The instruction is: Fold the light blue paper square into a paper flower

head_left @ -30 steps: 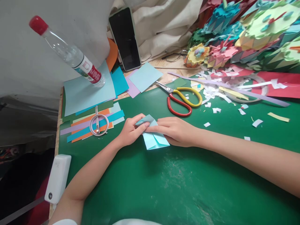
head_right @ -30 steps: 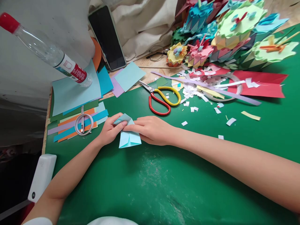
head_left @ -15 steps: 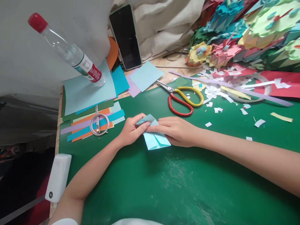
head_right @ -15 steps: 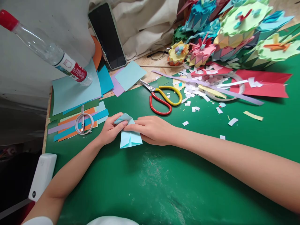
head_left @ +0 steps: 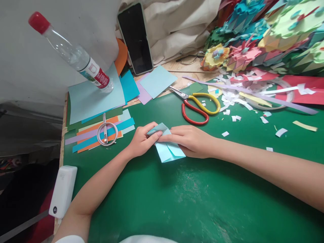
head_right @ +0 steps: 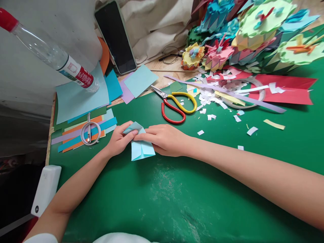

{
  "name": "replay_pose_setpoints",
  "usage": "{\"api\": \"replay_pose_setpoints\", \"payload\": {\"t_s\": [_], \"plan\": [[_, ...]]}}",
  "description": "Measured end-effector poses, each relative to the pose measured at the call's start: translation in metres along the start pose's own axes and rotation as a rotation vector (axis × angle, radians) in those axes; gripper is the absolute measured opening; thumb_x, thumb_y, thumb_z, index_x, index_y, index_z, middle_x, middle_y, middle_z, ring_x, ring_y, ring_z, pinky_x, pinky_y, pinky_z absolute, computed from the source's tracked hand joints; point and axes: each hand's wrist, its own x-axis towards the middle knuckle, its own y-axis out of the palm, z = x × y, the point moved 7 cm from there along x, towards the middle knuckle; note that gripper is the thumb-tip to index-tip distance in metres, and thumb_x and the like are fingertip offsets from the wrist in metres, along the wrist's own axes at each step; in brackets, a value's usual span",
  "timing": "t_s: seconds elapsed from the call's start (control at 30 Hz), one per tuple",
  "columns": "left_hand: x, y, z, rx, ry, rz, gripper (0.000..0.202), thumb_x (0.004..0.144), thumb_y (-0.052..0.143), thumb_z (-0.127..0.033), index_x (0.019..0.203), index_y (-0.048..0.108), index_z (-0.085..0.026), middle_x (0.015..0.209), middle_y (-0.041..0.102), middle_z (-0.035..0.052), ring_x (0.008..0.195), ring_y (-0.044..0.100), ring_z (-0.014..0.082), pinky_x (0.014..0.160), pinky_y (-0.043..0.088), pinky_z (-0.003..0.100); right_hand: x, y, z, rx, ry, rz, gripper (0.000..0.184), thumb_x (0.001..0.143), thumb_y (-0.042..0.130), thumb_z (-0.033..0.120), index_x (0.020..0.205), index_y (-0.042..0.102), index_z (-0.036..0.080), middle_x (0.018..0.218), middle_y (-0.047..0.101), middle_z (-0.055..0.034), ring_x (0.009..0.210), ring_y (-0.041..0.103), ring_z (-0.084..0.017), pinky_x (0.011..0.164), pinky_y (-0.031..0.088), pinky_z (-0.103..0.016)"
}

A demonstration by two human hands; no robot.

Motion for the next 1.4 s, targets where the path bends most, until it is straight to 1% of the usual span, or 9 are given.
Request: {"api": "replay_pose_setpoints", "payload": {"t_s": [0.3, 0.5, 0.8, 1.1, 1.27, 1.4], "plan": [[-0.0011, 0.0006, 0.0020, 0.027, -0.011, -0.004, 0.025, 0.093, 0.050, -0.039, 0.080, 0.054, -0.017, 0.064, 0.047, -0.0040, 0.056, 0.039, 0.0079, 0.053, 0.033, 0.020, -0.0017, 0.0020, -0.0017, -0.001, 0.013, 0.001, 0.043, 0.086, 0.035, 0.007, 0.123, 0.055, 0.019, 0.078, 0.058, -0.0034, 0.064, 0.046, -0.013, 0.060, 0.032, -0.024], [-0.0010, 0.0009, 0.0003, 0.038, 0.003, 0.004, 0.024, 0.094, 0.049, -0.037, 0.080, 0.054, -0.017, 0.064, 0.049, -0.0039, 0.056, 0.041, 0.0079, 0.054, 0.033, 0.020, -0.0014, 0.0003, -0.0010, 0.007, 0.001, -0.023, 0.042, 0.085, 0.038, 0.006, 0.121, 0.056, 0.018, 0.079, 0.059, -0.0032, 0.062, 0.046, -0.013, 0.060, 0.033, -0.023], [-0.0018, 0.0011, 0.0029, 0.043, -0.030, 0.004, 0.026, 0.093, 0.050, -0.039, 0.079, 0.053, -0.018, 0.060, 0.053, -0.0043, 0.055, 0.046, 0.0086, 0.053, 0.035, 0.021, -0.0020, 0.0043, -0.0041, 0.034, 0.037, 0.026, 0.040, 0.088, 0.038, 0.010, 0.123, 0.055, 0.020, 0.083, 0.061, -0.0045, 0.066, 0.049, -0.014, 0.062, 0.034, -0.024], [-0.0023, 0.0019, 0.0020, 0.028, -0.015, 0.007, 0.023, 0.094, 0.050, -0.036, 0.080, 0.054, -0.018, 0.059, 0.055, -0.0051, 0.054, 0.048, 0.0084, 0.053, 0.035, 0.021, -0.0012, 0.0000, -0.0021, 0.059, 0.016, -0.013, 0.036, 0.088, 0.041, 0.010, 0.119, 0.057, 0.018, 0.079, 0.058, -0.0036, 0.065, 0.047, -0.013, 0.060, 0.033, -0.022], [-0.0016, 0.0008, 0.0003, 0.044, 0.017, -0.008, 0.026, 0.095, 0.050, -0.036, 0.077, 0.051, -0.018, 0.060, 0.052, -0.0050, 0.054, 0.045, 0.0078, 0.052, 0.033, 0.021, -0.0004, -0.0018, -0.0016, 0.029, 0.010, -0.034, 0.040, 0.085, 0.038, 0.006, 0.118, 0.057, 0.018, 0.077, 0.058, -0.0029, 0.062, 0.045, -0.012, 0.058, 0.033, -0.022], [-0.0014, 0.0011, -0.0004, 0.049, 0.033, -0.009, 0.029, 0.095, 0.049, -0.037, 0.074, 0.049, -0.017, 0.058, 0.049, -0.0049, 0.054, 0.042, 0.0078, 0.052, 0.032, 0.021, 0.0004, -0.0044, 0.0003, 0.014, -0.009, -0.066, 0.039, 0.089, 0.035, 0.007, 0.120, 0.058, 0.018, 0.077, 0.061, -0.0029, 0.063, 0.048, -0.013, 0.059, 0.034, -0.023]]}}
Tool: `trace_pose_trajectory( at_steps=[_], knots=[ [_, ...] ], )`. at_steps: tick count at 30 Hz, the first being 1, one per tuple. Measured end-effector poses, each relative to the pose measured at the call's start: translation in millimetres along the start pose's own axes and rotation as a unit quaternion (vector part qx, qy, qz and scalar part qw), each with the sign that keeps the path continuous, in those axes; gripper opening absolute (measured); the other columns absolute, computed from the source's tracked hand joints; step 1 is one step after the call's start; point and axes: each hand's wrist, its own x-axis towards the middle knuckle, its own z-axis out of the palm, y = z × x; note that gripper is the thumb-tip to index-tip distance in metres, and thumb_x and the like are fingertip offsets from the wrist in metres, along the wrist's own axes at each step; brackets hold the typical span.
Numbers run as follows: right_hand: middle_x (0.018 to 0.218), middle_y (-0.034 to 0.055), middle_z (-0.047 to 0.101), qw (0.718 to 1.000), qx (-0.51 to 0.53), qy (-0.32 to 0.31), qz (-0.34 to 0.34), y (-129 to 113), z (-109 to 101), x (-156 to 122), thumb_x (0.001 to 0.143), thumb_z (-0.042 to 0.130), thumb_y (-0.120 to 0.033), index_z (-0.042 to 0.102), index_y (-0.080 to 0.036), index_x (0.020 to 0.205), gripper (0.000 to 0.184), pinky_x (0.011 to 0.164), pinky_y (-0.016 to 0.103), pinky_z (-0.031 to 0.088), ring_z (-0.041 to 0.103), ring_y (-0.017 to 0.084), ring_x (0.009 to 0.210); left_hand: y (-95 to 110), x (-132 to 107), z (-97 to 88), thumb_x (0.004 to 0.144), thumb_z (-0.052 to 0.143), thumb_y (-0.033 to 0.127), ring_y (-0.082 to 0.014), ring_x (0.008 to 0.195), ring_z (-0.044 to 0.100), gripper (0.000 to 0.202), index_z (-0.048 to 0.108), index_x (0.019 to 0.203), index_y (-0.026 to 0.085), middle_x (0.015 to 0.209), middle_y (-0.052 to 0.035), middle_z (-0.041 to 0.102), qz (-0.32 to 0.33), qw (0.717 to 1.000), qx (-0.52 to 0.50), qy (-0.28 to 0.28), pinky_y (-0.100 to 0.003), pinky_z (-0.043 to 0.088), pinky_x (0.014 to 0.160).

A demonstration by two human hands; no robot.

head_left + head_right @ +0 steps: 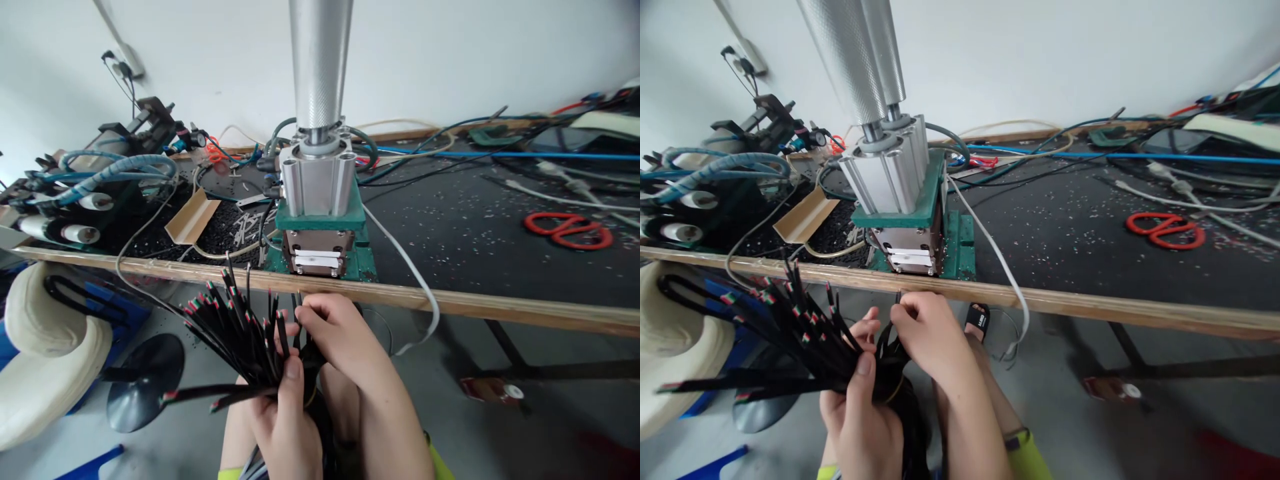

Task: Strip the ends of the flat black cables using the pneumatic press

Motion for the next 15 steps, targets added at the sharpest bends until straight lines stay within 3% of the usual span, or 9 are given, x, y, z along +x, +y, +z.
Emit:
trace_pose_trajectory(
  at_steps=[2,4,7,9,10,12,15],
  knots=[
    [0.056,-0.0035,0.040,0.999,-0.042,-0.027,0.016,2,-6,-1,0.091,0.063,-0.026,0.040,-0.025,0.057,0.041,0.055,0.031,0.020,0.039,0.015,0.059,2,2,-4.0,0.087,0.104,0.046,-0.0237,0.092,0.085,0.027,0.090,0.083,0.024,0.096,-0.0045,0.089,0.019,0.999,0.020,-0.046,-0.032,0.069,0.091],
    [0.051,-0.0034,0.042,0.996,-0.083,-0.017,0.006,2,-9,-7,0.091,0.067,-0.024,0.041,-0.025,0.054,0.045,0.051,0.032,0.018,0.037,0.014,0.053,3,4,-8.3,0.093,0.100,0.048,-0.0227,0.084,0.084,0.034,0.085,0.075,0.023,0.084,-0.0039,0.085,0.023,0.994,0.036,-0.097,-0.034,0.069,0.093],
    [0.049,-0.0029,0.044,0.984,-0.137,0.100,-0.057,-9,-9,-25,0.101,0.069,-0.033,0.039,-0.026,0.056,0.054,0.050,0.033,0.020,0.036,0.014,0.049,4,8,-13.5,0.099,0.095,0.048,-0.0187,0.074,0.080,0.036,0.083,0.077,0.022,0.068,0.0004,0.076,0.016,0.992,0.034,-0.123,-0.032,0.069,0.093],
    [0.058,-0.0014,0.054,0.973,-0.085,0.173,-0.125,-21,-6,-38,0.112,0.062,-0.039,0.051,-0.025,0.065,0.050,0.053,0.031,0.031,0.047,0.015,0.054,4,9,-16.9,0.098,0.097,0.047,-0.0155,0.065,0.074,0.034,0.083,0.080,0.021,0.064,0.0023,0.072,-0.007,0.993,0.029,-0.110,-0.030,0.069,0.085],
    [0.063,-0.0010,0.060,0.971,-0.044,0.176,-0.156,-27,-4,-44,0.115,0.060,-0.040,0.060,-0.024,0.072,0.045,0.055,0.030,0.036,0.053,0.015,0.057,3,9,-18.9,0.094,0.099,0.047,-0.0153,0.063,0.073,0.034,0.083,0.081,0.020,0.065,0.0019,0.073,-0.024,0.995,0.032,-0.094,-0.029,0.068,0.079],
    [0.068,-0.0017,0.065,0.973,0.007,0.133,-0.188,-36,1,-50,0.115,0.063,-0.037,0.071,-0.023,0.082,0.036,0.056,0.027,0.039,0.057,0.014,0.060,-1,9,-23.5,0.086,0.105,0.049,-0.0192,0.069,0.079,0.035,0.086,0.087,0.019,0.076,-0.0022,0.081,-0.069,0.995,0.047,-0.052,-0.029,0.068,0.072],
    [0.066,-0.0027,0.060,0.979,0.033,0.087,-0.182,-38,8,-48,0.108,0.067,-0.028,0.066,-0.022,0.074,0.035,0.055,0.026,0.036,0.053,0.012,0.060,-9,8,-29.8,0.075,0.111,0.049,-0.0296,0.091,0.089,0.046,0.091,0.102,0.018,0.099,-0.0084,0.091,-0.108,0.992,0.064,0.005,-0.033,0.073,0.079]
  ],
)
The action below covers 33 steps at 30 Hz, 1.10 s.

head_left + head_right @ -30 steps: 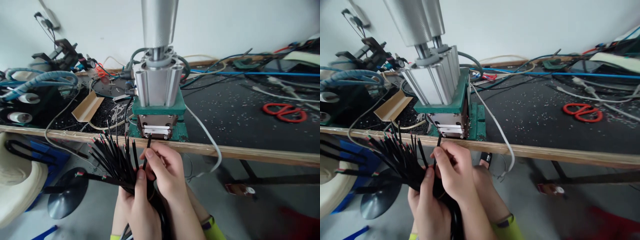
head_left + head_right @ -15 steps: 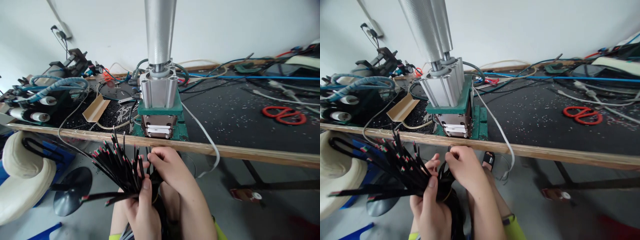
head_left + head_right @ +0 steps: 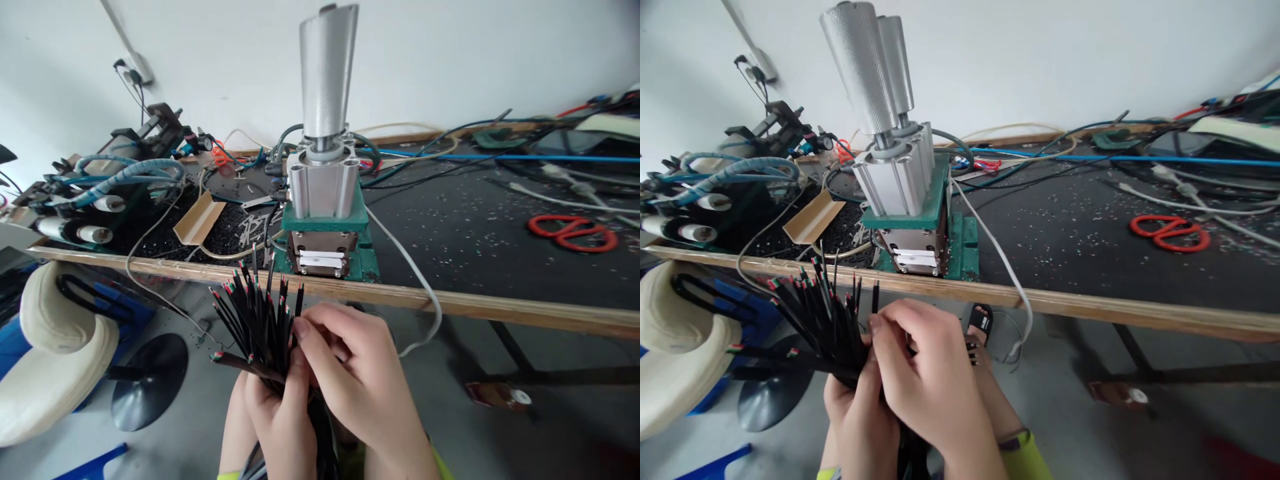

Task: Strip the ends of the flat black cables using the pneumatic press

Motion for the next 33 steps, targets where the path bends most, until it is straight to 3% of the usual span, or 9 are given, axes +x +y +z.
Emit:
trace_pose_trajectory(
  at_steps=[4,11,16,21,26,30,33],
  knots=[
    [0.064,-0.0032,0.057,0.989,0.121,0.016,0.085,19,10,10,0.104,0.071,-0.030,0.064,-0.022,0.070,0.036,0.053,0.025,0.036,0.049,0.012,0.061,-5,2,1.6,0.075,0.111,0.048,-0.0342,0.103,0.090,0.049,0.091,0.109,0.019,0.109,-0.0096,0.092,0.006,0.999,0.033,-0.001,-0.039,0.074,0.089],
    [0.061,-0.0058,0.051,0.928,0.301,0.099,0.197,47,25,27,0.091,0.088,-0.045,0.071,-0.021,0.072,0.035,0.046,0.020,0.032,0.039,0.009,0.053,-2,3,18.1,0.086,0.103,0.045,-0.0350,0.107,0.090,0.039,0.092,0.114,0.019,0.114,-0.0123,0.092,0.024,0.998,0.064,-0.013,-0.044,0.074,0.096],
    [0.056,-0.0081,0.043,0.920,0.303,0.164,0.187,48,25,35,0.084,0.091,-0.035,0.061,-0.022,0.060,0.040,0.042,0.017,0.030,0.033,0.007,0.052,3,5,29.1,0.084,0.104,0.034,-0.0317,0.102,0.090,0.033,0.094,0.113,0.021,0.113,-0.0096,0.093,0.012,0.998,0.061,-0.009,-0.038,0.073,0.092],
    [0.054,-0.0070,0.047,0.912,0.303,0.167,0.221,45,23,42,0.081,0.090,-0.040,0.058,-0.023,0.057,0.043,0.037,0.018,0.027,0.032,0.006,0.046,12,6,45.3,0.078,0.106,0.028,-0.0261,0.086,0.091,0.026,0.094,0.100,0.022,0.092,-0.0043,0.091,-0.007,1.000,0.004,0.005,-0.028,0.073,0.078],
    [0.053,-0.0045,0.053,0.898,0.318,0.168,0.252,40,22,45,0.079,0.089,-0.039,0.066,-0.021,0.059,0.035,0.038,0.018,0.031,0.045,0.007,0.043,18,5,56.9,0.072,0.107,0.026,-0.0214,0.072,0.088,0.022,0.093,0.089,0.022,0.082,-0.0020,0.089,0.009,1.000,-0.014,0.010,-0.024,0.071,0.070],
    [0.049,-0.0092,0.041,0.890,0.345,0.173,0.242,37,20,47,0.077,0.090,-0.034,0.062,-0.021,0.055,0.038,0.037,0.018,0.029,0.035,0.004,0.041,18,5,61.3,0.070,0.108,0.027,-0.0196,0.069,0.086,0.025,0.091,0.088,0.023,0.079,-0.0008,0.087,0.006,0.999,-0.025,0.026,-0.022,0.069,0.068],
    [0.050,-0.0098,0.041,0.889,0.351,0.170,0.239,35,19,48,0.078,0.090,-0.033,0.063,-0.021,0.055,0.037,0.037,0.017,0.028,0.032,0.004,0.042,17,4,61.9,0.072,0.107,0.027,-0.0172,0.067,0.083,0.023,0.089,0.086,0.023,0.077,0.0009,0.086,0.007,0.999,-0.025,0.032,-0.021,0.067,0.066]
  ],
)
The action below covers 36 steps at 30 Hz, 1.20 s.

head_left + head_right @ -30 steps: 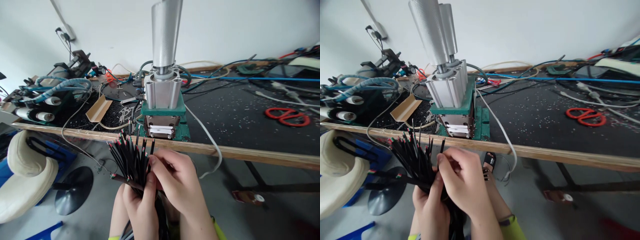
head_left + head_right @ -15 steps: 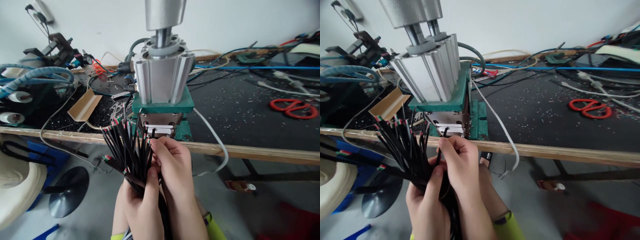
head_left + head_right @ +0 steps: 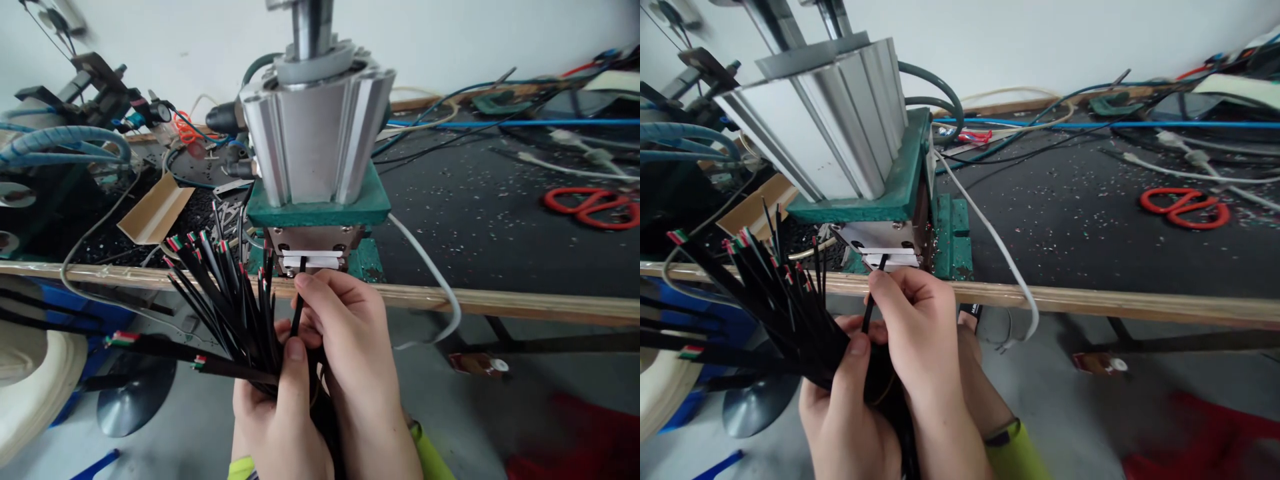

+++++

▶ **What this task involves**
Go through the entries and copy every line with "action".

▶ **Response to the task**
The action below covers 33 steps at 30 Hz, 1.10 s.
The action below covers 36 steps at 30 Hz, 1.20 s.

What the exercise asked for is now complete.